Copy each line of the records exactly, stopping only after the line that contains "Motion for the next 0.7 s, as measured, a" has been written, and leave pictures out.
#####
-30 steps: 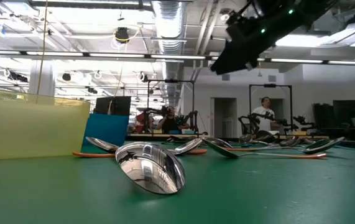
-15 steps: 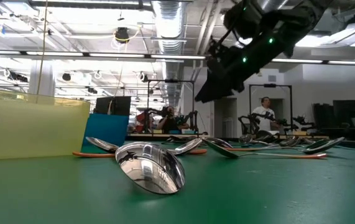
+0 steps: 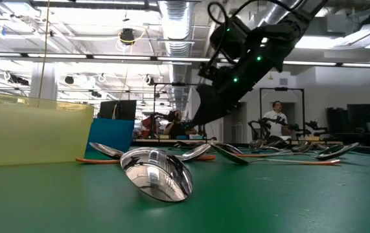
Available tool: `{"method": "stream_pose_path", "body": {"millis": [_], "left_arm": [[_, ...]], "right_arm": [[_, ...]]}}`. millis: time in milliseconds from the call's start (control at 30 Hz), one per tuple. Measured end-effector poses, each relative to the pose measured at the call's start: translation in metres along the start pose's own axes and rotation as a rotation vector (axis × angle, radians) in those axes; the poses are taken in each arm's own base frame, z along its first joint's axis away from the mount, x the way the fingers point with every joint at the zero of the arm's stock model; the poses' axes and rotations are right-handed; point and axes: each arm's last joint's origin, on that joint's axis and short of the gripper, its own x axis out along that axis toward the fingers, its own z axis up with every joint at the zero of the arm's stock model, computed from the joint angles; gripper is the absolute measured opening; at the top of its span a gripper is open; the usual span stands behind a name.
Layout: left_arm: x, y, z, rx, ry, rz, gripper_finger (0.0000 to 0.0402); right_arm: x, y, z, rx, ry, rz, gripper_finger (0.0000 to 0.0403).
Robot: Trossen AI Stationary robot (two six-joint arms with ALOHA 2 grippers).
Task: Sort silverware by color (type)
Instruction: Put the black spoon into the dark blue bin
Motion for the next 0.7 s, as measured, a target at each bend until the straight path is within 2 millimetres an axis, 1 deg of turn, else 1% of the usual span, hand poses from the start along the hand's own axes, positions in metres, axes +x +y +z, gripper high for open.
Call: {"method": "stream_pose_path", "body": {"millis": [133, 200, 333, 400, 467, 600, 700], "left_arm": [[0.013, -0.006, -0.011, 0.034, 0.110, -0.069, 0.0178], [0.017, -0.006, -0.013, 0.040, 0.122, -0.065, 0.0178], [0.024, -0.004, -0.028, 0.002, 0.049, -0.074, 0.0178], [0.024, -0.002, -0.035, -0.049, -0.018, -0.097, 0.0178], [0.023, 0.000, -0.044, -0.083, -0.050, -0.114, 0.0178], [0.026, 0.000, -0.065, -0.094, -0.031, -0.121, 0.0178], [0.030, 0.000, -0.078, -0.093, -0.024, -0.120, 0.0178]], "right_arm": [[0.002, -0.004, 0.000, 0.003, 0.020, 0.011, 0.0217], [0.003, -0.006, -0.001, 0.003, 0.035, 0.010, 0.0217], [0.004, -0.007, -0.002, 0.005, 0.047, 0.025, 0.0217], [0.004, -0.008, -0.001, 0.007, 0.046, 0.046, 0.0217], [0.004, -0.008, -0.002, 0.007, 0.053, 0.049, 0.0217], [0.004, -0.008, -0.002, 0.007, 0.053, 0.049, 0.0217], [0.010, -0.010, -0.006, 0.009, 0.067, 0.042, 0.0217]]}}
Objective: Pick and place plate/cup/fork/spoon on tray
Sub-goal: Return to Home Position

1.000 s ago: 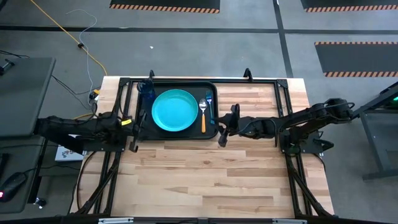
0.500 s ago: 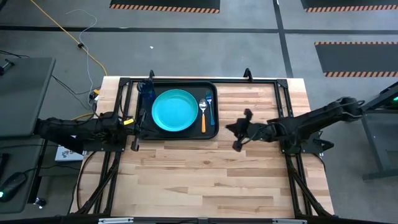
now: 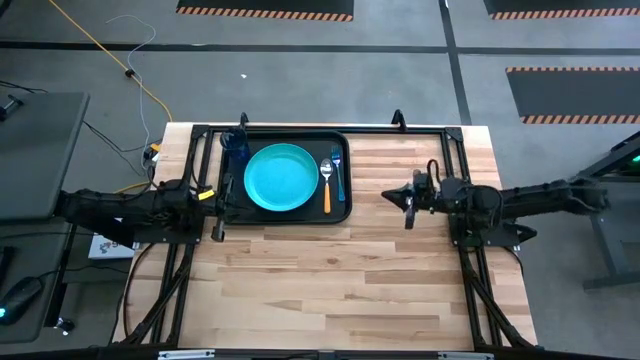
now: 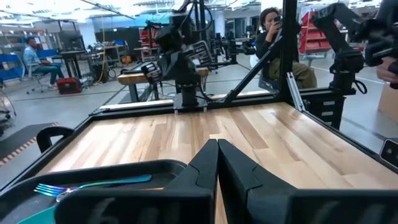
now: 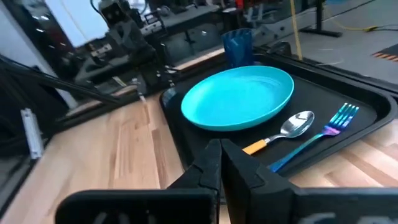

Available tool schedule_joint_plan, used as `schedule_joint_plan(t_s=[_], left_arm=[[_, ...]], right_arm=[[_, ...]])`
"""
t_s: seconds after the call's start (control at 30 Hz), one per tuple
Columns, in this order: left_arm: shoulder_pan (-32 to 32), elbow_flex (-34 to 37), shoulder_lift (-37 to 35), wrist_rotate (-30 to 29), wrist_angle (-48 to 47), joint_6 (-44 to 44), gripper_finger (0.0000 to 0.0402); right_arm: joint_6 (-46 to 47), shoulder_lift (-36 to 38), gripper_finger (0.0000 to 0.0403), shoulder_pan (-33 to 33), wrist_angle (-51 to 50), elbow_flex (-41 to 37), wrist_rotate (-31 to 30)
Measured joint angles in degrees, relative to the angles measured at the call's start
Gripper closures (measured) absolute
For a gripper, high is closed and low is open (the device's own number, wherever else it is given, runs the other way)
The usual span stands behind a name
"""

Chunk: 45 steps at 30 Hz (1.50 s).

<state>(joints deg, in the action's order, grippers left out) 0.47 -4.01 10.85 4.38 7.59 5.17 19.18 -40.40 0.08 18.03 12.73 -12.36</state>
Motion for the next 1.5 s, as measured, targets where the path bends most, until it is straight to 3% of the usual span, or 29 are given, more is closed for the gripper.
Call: schedule_joint_plan(t_s=[0.17, 0.37, 0.63, 0.9, 1.03, 1.17, 1.23, 1.5], left_arm=[[0.0, 0.0, 0.01, -0.01, -1.28, -0.38, 0.0401], [0.0, 0.0, 0.0, -0.04, -5.07, -0.42, 0.0401], [0.0, 0.0, 0.02, -0.08, -5.29, -0.42, 0.0401], [-0.44, 0.0, -0.31, -0.11, -5.29, -0.44, 0.0401], [-0.52, 0.0, -0.4, -0.11, -5.24, -0.43, 0.0401], [-0.52, 1.92, -1.8, -0.13, -2.56, -0.46, 0.0401], [-0.67, 3.32, -4.48, -0.48, -7.39, -0.49, 0.0401], [-1.03, 3.28, -10.64, -4.29, -6.95, -0.48, 0.0401]], right_arm=[[-2.64, 3.34, 0.0403, -6.32, 4.03, -4.43, 6.83], [-5.45, 6.82, 0.0403, -5.58, 15.32, -12.13, 9.14], [-7.15, 15.02, 0.0403, -4.79, 6.04, -12.15, 9.09], [-5.3, 33.48, 0.0403, -4.94, -16.74, -12.15, 7.73], [-9.56, 40.4, 0.0403, -4.94, -16.51, -12.15, 9.41], [-11.77, 39.12, 0.0403, -4.94, -16.7, -12.15, 9.6], [-11.74, 38.46, 0.0403, -4.94, -16.82, -12.15, 9.6], [-10.79, 37.38, 0.0403, -4.94, -16.86, -12.15, 9.85]])
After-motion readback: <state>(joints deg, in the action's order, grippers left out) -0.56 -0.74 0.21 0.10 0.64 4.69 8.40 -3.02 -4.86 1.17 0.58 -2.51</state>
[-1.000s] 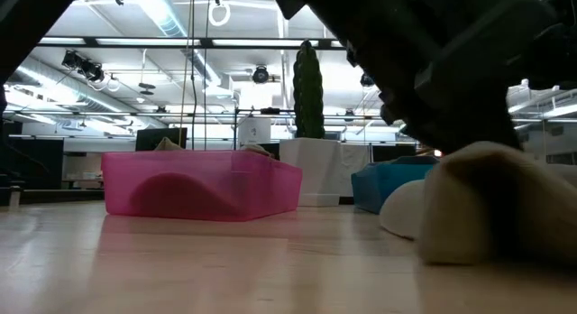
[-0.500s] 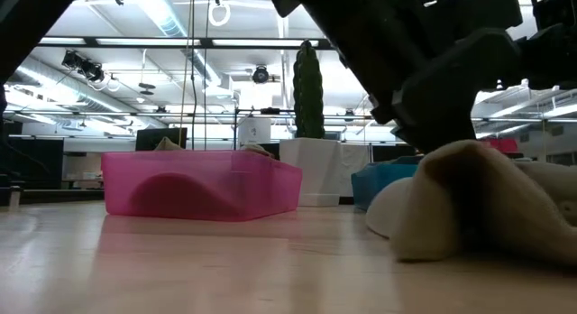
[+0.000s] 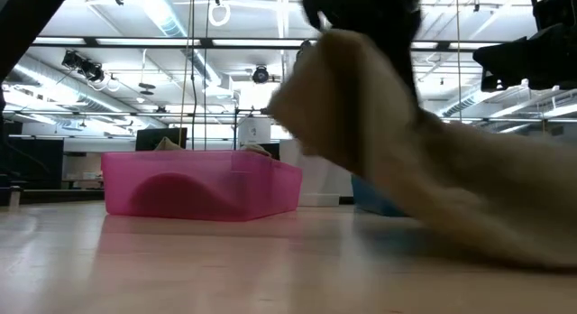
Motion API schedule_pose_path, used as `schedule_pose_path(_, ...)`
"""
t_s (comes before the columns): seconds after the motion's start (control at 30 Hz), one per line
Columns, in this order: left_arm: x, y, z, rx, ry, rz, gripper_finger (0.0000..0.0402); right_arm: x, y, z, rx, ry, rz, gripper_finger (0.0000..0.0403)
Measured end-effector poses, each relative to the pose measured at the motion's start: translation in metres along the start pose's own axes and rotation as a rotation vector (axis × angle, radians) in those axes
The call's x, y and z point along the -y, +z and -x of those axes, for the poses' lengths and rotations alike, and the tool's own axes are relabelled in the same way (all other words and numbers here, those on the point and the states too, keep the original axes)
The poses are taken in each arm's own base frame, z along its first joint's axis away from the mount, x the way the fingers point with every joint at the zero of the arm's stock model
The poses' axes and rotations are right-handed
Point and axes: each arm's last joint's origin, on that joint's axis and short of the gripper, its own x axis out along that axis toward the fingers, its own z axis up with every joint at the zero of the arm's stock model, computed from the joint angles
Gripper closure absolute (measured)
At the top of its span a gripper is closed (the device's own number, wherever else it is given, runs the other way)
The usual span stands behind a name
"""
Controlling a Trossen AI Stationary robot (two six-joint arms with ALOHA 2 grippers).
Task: Pick & Place hat
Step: Put the brown cap into the red bin
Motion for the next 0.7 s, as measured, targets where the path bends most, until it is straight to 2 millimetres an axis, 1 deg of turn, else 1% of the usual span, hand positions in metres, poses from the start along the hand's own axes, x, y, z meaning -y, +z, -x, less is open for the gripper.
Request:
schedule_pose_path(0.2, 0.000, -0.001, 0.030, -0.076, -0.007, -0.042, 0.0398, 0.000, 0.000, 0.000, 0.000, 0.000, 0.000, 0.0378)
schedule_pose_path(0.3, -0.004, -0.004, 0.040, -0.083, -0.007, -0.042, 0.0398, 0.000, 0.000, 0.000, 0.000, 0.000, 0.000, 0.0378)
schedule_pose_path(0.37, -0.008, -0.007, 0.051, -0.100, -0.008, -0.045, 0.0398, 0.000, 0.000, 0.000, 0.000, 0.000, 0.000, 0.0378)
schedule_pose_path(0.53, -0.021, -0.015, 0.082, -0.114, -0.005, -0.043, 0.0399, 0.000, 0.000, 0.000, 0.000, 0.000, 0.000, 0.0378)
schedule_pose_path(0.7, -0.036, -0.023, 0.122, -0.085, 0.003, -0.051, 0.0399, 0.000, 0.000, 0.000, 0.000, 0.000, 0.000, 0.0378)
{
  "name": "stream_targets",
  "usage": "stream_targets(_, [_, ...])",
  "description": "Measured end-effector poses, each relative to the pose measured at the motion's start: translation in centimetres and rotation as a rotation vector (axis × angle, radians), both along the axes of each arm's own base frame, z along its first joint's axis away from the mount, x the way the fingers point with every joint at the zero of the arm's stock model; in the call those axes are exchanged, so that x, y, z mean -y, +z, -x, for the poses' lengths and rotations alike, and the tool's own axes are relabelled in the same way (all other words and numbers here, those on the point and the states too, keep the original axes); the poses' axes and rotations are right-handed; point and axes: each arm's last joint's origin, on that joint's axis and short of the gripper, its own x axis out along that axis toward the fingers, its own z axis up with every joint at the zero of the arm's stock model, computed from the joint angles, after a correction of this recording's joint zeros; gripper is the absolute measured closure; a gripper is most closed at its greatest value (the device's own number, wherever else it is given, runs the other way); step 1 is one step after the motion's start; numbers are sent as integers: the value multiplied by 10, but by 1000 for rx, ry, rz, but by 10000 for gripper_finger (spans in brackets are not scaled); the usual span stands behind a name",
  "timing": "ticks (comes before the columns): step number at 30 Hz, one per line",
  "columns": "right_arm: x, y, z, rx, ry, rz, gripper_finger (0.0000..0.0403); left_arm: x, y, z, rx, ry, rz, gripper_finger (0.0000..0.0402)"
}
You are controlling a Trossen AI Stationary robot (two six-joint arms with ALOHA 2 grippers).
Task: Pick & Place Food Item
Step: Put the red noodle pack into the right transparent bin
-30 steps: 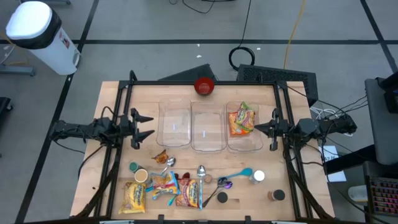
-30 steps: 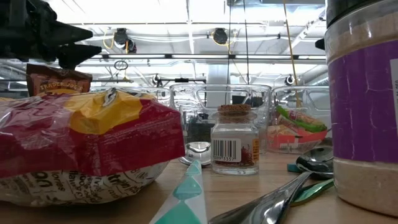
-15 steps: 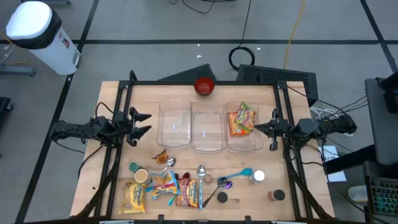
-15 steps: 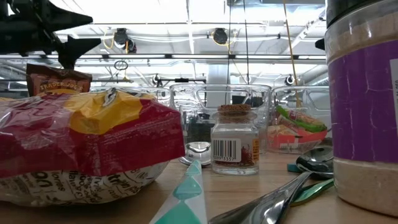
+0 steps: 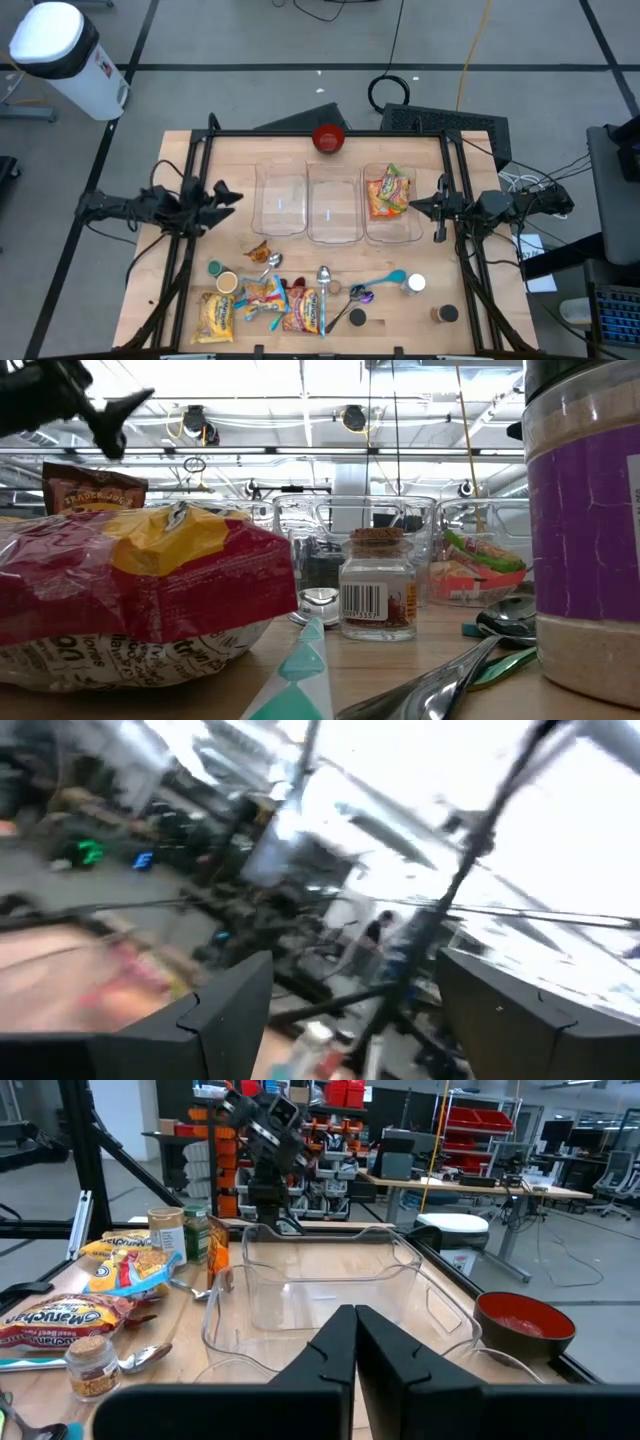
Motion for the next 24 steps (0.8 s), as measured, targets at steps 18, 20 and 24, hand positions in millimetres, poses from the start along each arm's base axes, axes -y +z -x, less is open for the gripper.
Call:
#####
Reply to the exercise:
-30 steps: 
-15 steps: 
+0 steps: 
Available tool: `{"method": "stream_pose_path", "body": {"millis": [_], "left_arm": [[_, ...]], "right_arm": [[_, ...]]}}`. millis: time in milliseconds from the call's start (control at 30 Hz), one per tuple. Measured end-effector poses, each relative to the pose measured at the call's start: translation in metres along the start pose's own axes and rotation as a rotation vector (axis × angle, radians) in those axes; the poses are taken in each arm's own base frame, z along its first joint's axis away from the mount, x the way the fingers point with every joint at the zero of the arm's stock model; the poses' axes and rotations are right-handed; point and axes: each arm's last joint's origin, on that joint's axis and short of the gripper, its own x axis out along that axis toward the fingers, its own z axis up with every joint at the zero of the arm's stock model, computed from the joint angles; gripper is the absolute measured opening; at the top of its span a gripper is open; the usual span stands behind a name.
Layout: left_arm: x, y, z, rx, ry, rz, gripper_finger (0.0000 to 0.0402); right_arm: x, y, z, rx, ry, rz, gripper_finger (0.0000 to 0.0403).
Robot: Trossen AI Stationary robot (two six-joint arms with ALOHA 2 grippers).
Task: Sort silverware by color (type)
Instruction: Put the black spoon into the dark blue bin
Motion for the next 0.7 s, as measured, a target at each bend until the straight path is within 2 millimetres an axis, 1 deg of turn, else 1% of the usual span, hand poses from the start along the hand's own axes, positions in metres, axes +x +y +z, gripper high for open.

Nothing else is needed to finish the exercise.